That insecure self will follow you
As I was reflecting on the importance of digging deep into one’s self and getting to know your own strengths, weaknesses, fears, and hopes, I read Hannah Brencher’s post this morning (“Make Me Come Undone”). It spoke so perfectly to this topic, I simply had to share.
Hannah is one of the most talented and passionate young voices in today’s online world, and she speaks in this post about a recent move from one part of the country to another. But for her, it was far more than a change of geographic location. It became a metaphor for life and her desire to get away from her insecure self, only to find that “other self” had followed her and found her.

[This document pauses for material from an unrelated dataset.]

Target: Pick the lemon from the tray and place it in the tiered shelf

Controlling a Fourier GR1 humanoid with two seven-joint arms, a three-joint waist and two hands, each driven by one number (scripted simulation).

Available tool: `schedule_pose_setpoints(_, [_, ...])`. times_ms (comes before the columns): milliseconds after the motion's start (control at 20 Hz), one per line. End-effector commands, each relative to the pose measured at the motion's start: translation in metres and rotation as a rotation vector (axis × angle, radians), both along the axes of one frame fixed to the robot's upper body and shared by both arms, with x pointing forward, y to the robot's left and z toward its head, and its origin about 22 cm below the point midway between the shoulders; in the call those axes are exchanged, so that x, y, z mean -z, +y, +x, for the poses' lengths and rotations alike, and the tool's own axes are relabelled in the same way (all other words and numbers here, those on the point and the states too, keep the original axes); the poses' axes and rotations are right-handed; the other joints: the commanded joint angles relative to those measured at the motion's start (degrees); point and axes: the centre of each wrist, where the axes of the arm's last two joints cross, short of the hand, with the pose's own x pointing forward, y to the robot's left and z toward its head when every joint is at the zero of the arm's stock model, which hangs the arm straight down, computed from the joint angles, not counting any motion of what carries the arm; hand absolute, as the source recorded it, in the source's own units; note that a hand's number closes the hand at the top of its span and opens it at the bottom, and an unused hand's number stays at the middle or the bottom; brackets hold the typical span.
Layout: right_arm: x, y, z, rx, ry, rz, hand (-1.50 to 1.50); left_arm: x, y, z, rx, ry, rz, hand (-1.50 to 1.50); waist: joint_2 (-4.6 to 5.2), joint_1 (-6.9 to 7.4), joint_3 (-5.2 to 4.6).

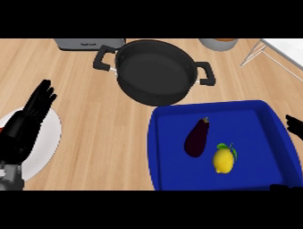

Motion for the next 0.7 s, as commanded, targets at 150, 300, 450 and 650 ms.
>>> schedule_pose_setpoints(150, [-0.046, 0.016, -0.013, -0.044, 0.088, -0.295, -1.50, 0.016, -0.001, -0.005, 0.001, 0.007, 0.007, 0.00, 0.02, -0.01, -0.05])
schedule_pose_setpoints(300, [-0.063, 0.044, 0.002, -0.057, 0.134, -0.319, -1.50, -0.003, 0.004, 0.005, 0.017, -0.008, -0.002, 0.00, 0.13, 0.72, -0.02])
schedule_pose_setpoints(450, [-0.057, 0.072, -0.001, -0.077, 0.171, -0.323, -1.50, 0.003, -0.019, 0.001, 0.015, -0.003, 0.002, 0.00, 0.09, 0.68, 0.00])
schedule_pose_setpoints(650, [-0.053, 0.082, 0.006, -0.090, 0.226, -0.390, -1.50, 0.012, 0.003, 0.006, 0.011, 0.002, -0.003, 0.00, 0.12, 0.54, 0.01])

But we can take away that “other person’s” power over us
I hope you’ll read Hannah’s whole post, but here’s the part that jumped out for me today:
I’ve wanted to pretend that with enough miles and enough distance and enough distractions, I’d never have to face the girl inside of me who is weaker than I’d prefer she’d be. I thought I had fully abandoned that girl in the process of book-writing. I thought I’d said goodbye and meant it. But it’s like she showed up at my door, after a few months of being gone, and she knocked until I came to let her in.

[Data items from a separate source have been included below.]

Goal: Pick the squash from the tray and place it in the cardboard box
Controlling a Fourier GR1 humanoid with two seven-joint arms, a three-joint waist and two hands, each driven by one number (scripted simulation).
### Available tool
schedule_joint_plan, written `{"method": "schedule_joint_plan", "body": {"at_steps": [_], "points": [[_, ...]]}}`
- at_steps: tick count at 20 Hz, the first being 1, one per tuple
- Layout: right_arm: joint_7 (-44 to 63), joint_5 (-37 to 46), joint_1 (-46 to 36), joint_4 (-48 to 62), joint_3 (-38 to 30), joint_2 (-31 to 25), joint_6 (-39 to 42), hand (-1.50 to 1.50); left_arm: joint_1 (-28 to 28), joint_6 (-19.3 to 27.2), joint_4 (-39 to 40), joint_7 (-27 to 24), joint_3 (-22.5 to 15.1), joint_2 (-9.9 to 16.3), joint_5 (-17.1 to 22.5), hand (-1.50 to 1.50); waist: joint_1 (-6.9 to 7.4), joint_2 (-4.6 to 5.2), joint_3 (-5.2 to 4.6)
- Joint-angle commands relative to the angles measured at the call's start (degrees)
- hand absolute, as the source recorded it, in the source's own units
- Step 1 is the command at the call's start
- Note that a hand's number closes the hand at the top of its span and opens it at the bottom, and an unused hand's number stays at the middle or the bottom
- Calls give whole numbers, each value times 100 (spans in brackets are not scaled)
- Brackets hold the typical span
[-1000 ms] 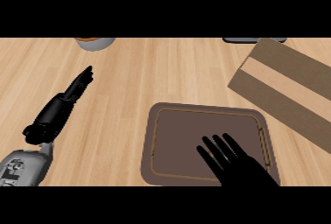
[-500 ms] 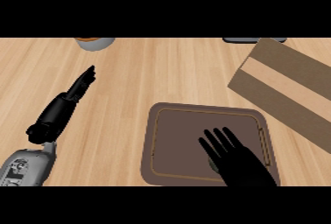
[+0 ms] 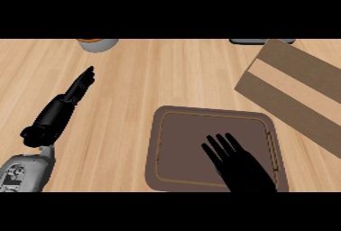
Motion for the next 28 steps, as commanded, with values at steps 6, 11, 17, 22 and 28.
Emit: {"method": "schedule_joint_plan", "body": {"at_steps": [6, 11, 17, 22, 28], "points": [[-345, 322, 105, 314, -495, -9, -144, -150, -26, -306, -383, 406, 233, -99, -18, 0, -5, -2, 0], [-1050, 274, -424, 1539, -884, 267, -610, -150, -15, -170, -33, 53, 138, -364, -357, 0, 14, 2, 0], [-1470, 649, -409, 1444, -414, 318, -1120, 150, 192, -239, -407, 150, 88, -432, -349, 0, 32, -5, 1], [-1735, 1005, -397, 1769, -384, 397, -1989, 150, 283, -287, 125, -516, 308, -299, -499, 0, 21, 5, 0], [-2041, -256, -1337, 2758, -1279, 1338, -1169, 150, -38, -389, -168, 28, 290, -352, -337, 0, 123, 34, 5]]}}
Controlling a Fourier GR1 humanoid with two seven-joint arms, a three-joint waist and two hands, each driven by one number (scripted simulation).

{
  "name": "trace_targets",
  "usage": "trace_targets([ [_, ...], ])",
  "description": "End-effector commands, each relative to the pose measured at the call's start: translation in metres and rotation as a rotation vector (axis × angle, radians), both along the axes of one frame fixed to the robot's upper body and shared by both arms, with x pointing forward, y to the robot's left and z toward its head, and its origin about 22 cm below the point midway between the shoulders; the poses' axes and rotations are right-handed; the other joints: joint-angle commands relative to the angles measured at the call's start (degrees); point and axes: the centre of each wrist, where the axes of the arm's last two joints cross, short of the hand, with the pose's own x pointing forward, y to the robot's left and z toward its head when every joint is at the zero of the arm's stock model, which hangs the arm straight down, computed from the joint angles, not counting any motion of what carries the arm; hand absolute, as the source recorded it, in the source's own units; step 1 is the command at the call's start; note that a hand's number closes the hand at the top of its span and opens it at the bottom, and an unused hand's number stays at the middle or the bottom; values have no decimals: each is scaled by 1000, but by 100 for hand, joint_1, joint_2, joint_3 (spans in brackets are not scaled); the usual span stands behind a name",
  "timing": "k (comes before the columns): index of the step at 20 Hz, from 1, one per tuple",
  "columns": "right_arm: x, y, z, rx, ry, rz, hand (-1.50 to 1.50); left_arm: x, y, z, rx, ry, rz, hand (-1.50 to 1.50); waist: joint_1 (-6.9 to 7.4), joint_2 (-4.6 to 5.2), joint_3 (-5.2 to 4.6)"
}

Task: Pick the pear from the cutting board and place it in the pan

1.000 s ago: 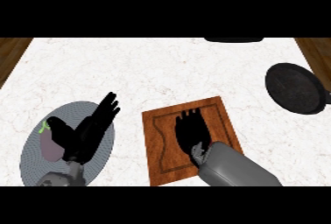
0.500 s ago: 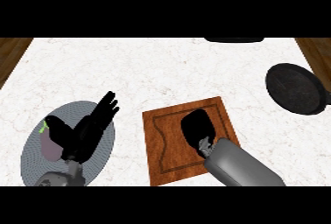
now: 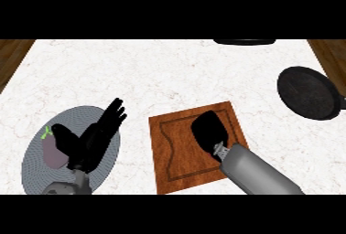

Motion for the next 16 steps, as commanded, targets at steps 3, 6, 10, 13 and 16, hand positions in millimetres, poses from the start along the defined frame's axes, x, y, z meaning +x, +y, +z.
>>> trace_targets([
  [3,-40,-96,-22,241,4,-24,150,-11,11,-11,15,24,40,0,-281,-7,20],
  [6,-68,-132,-18,414,-13,-44,150,-11,29,0,10,21,75,0,-515,-75,30],
  [10,-79,-162,19,611,-267,-14,150,-7,26,3,1,-7,104,0,-562,-94,24],
  [13,-91,-181,37,771,-370,-23,150,-11,29,-6,6,18,95,0,-511,-61,19],
  [16,-104,-197,56,947,-392,-81,150,-13,26,0,0,11,79,0,-437,-48,17],
])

And it’s like she stood before me, in the doorway of my new home, looking like a hungry traveler and waiting for me to pay attention long enough to hear her say, “One-way tickets don’t always work. You can’t just send me away. You have to learn to live with me and you have to learn to understand me. And if you could just understand me then you could very easily undo me. And that’s the only way to let me go for good— make me come undone. Undo me and unravel me and get to the root of me. Face me fully and I’ll lose all my power. Face me fully and I’ll turn and not look back for you.”

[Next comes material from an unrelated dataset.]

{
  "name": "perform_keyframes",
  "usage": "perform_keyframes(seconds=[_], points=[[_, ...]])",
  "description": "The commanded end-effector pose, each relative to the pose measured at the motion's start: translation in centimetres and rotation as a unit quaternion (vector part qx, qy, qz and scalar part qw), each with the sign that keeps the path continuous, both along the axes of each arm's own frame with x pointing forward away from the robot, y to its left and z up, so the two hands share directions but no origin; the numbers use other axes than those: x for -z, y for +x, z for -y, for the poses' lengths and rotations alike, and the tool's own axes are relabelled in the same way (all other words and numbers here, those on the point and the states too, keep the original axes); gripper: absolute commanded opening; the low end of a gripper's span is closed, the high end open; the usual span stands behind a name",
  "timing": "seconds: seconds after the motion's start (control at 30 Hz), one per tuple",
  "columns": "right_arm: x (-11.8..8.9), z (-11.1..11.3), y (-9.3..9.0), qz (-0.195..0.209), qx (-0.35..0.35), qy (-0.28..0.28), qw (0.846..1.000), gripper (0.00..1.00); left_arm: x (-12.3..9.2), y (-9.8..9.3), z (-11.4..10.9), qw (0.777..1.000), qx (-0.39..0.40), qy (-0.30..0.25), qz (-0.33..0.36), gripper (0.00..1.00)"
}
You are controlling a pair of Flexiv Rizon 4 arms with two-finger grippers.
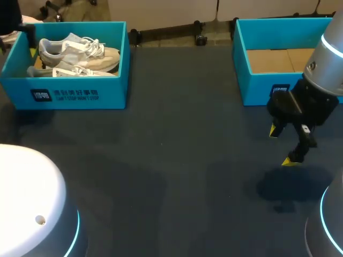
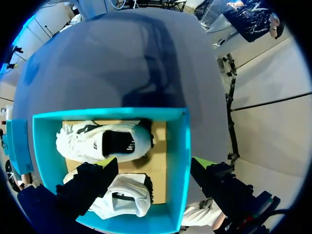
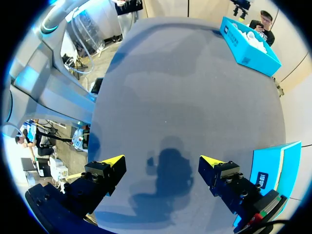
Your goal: Take the shoe out of the shoebox, open the shoe tongue, remove and reinsert the insole, then place the shoe into the shoebox
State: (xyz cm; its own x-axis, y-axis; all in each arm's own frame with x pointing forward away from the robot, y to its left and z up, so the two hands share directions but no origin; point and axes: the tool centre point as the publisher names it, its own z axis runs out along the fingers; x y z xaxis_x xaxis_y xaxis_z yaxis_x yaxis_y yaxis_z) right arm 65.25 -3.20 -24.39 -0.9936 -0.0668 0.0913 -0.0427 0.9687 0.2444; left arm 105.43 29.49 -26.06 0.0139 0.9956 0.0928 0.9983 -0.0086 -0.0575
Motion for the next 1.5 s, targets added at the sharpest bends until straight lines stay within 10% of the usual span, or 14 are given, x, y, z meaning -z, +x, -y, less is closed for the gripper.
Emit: perform_keyframes(seconds=[0.03,1.5], points=[[0.1,-0.1,0.1,0.000,0.000,-0.002,1.000,1.00,-0.2,-1.7,0.2,1.000,0.001,0.003,0.012,1.00],[0.1,-0.1,0.1,0.000,0.000,-0.002,1.000,1.00,9.1,-1.6,1.3,1.000,0.008,-0.001,0.007,0.95]])
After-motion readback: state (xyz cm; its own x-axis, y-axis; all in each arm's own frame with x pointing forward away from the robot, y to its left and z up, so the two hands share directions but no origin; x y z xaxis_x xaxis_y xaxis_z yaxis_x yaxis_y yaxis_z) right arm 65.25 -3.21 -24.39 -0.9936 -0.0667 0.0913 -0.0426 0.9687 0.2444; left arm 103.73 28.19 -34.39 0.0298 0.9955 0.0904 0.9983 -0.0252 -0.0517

If I’m honest there are parts of myself I don’t like at all. I make poor eating choices, so I dislike my body and hate to look in mirrors, look at pictures of myself, or wear anything the least bit skimpy. I hate the bitchy me who comes out of hiding when I get really tired or really stressed. And to those of you who have not had the pleasure of seeing those moments, just be thankful. I have a thing about making phone calls — I’d rather communicate almost any other way than by picking up the phone (I don’t mind getting calls, I just don’t like making them—go figure). These things are insignificant and not what I want you to focus on. My only point is I have these “other selves” I don’t like and you do too. So what do we do about it?
Experts such as social researchers and authors Martha Beck and Brené Brown would agree with Hannah’s conclusion: we don’t deal with these insecurities with denial or judgment but with recognition and love. Yes, love for those flawed, imperfect parts of ourselves. That love and acknowledgement is what takes away their power over us.
I know this and believe this, but I’m a far cry from accomplishing it. What strategies or mindsets have helped you acknowledge and love those less than perfect parts of yourself you’d just as soon leave behind?